En España, gracias a relatos de vecinos y pistas que le fueron dando, logró conocer un poco más de la historia y saber dónde estaba el cuerpo. Pero para Darío no era suficiente, necesitaba exhumarlo y así recuperarlo. El cuerpo de su padre no debía estar en aquel lugar, marginado, desprestigiado y olvidado, debía ser homenajeado y debía ser conocido tanto por todo lo que hizo por el pueblo como por cómo había sido asesinado. Los huesos eran la materialización de su espíritu, la evidencia de un delito, contaban una historia y en su recuperación fueron re-significados: pasaron del olvido al recuerdo. Después de tantos años su hijo consiguió re-enterrarlo, pero esta vez con dignidad, dejando constancia en un acto y una placa: “Que fue Alcalde de Castro Rei, nacido el 13 de septiembre de 1875. Lo asesinaron en Portomarín los falangistas el día 29 de octubre de 1936. Volvió a casa para descansar en paz el día 19 de agosto de 2005”.

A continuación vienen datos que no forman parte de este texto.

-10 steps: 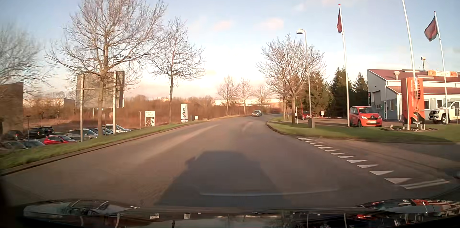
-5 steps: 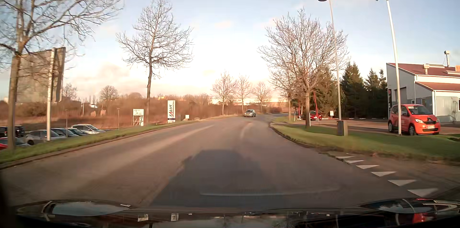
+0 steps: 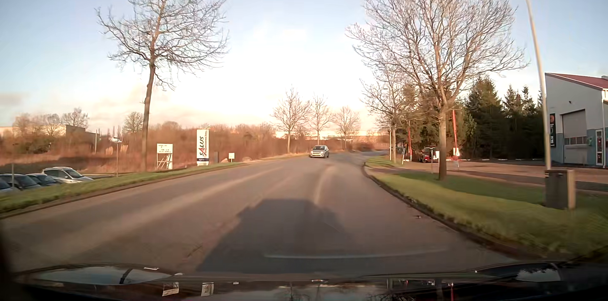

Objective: Follow the waypoints while adhering to traffic rules and regulations

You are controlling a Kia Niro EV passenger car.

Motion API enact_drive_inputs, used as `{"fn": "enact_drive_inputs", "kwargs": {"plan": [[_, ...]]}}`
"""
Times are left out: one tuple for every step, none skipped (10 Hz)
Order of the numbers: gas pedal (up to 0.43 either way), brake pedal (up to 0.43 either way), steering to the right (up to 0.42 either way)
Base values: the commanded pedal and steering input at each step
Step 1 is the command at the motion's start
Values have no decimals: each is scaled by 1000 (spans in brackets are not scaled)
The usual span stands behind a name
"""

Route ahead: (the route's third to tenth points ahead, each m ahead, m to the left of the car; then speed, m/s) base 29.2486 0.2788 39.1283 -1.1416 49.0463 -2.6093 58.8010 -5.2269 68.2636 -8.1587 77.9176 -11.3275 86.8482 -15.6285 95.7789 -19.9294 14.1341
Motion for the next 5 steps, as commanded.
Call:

¿Existe algún momento ,cuando uno hace esas cosas o lucha tanto, que siente que está recuperando algo? “No, la vida no la recuperé. Yo perdí a mi padre a los nueve años (al exiliarse) y lo perdí después a los dieciséis (ante su muerte). Para mi padre, yo era el hijo mimado. La placa del cementerio dice asesinado por los falangistas y después un cartelito chiquito dice "Papá descansa en paz, te lo pide tu hijo mimado"”. Al narrar el recuerdo de la muerte de su padre, sus ojos se humedecían y un gesto tierno y triste invadía su rostro. Con Darío emocionarse era fácil.
La recuperación de los restos de su padre implicaron su trascendencia, la perdurabilidad e inmortalidad de las historias de vida. A través de ello Darío le devolvió la dignidad ante la muerte y la vida en cada uno de sus actos de recordarlo y conmemorarlo. La búsqueda y el encuentro era crucial, como parte de la militancia, como un deber familiar y moral, y como una respuesta a sus orígenes. Hoy Darío se reencuentra con su padre para contarle que la justicia se hará por él y por todas las personas que sufrieron el genocidio español. Fue el primer querellante contra los crímenes del franquismo en Buenos Aires. Su rostro, su historia y pedido de justicia viajo por el mundo a través de prensa y diferentes eventos.
“Sí, la querella ya llegó, ya llegó a lo que no pensaban que iba a llegar nunca. Hay gente que tiene todavía ilusiones, y los otros murieron”
Darío no deja la tierra mientras sigamos recordándolo y continuando aquello que él nos dejo, la lucha contra la impunidad y a favor de la humanidad.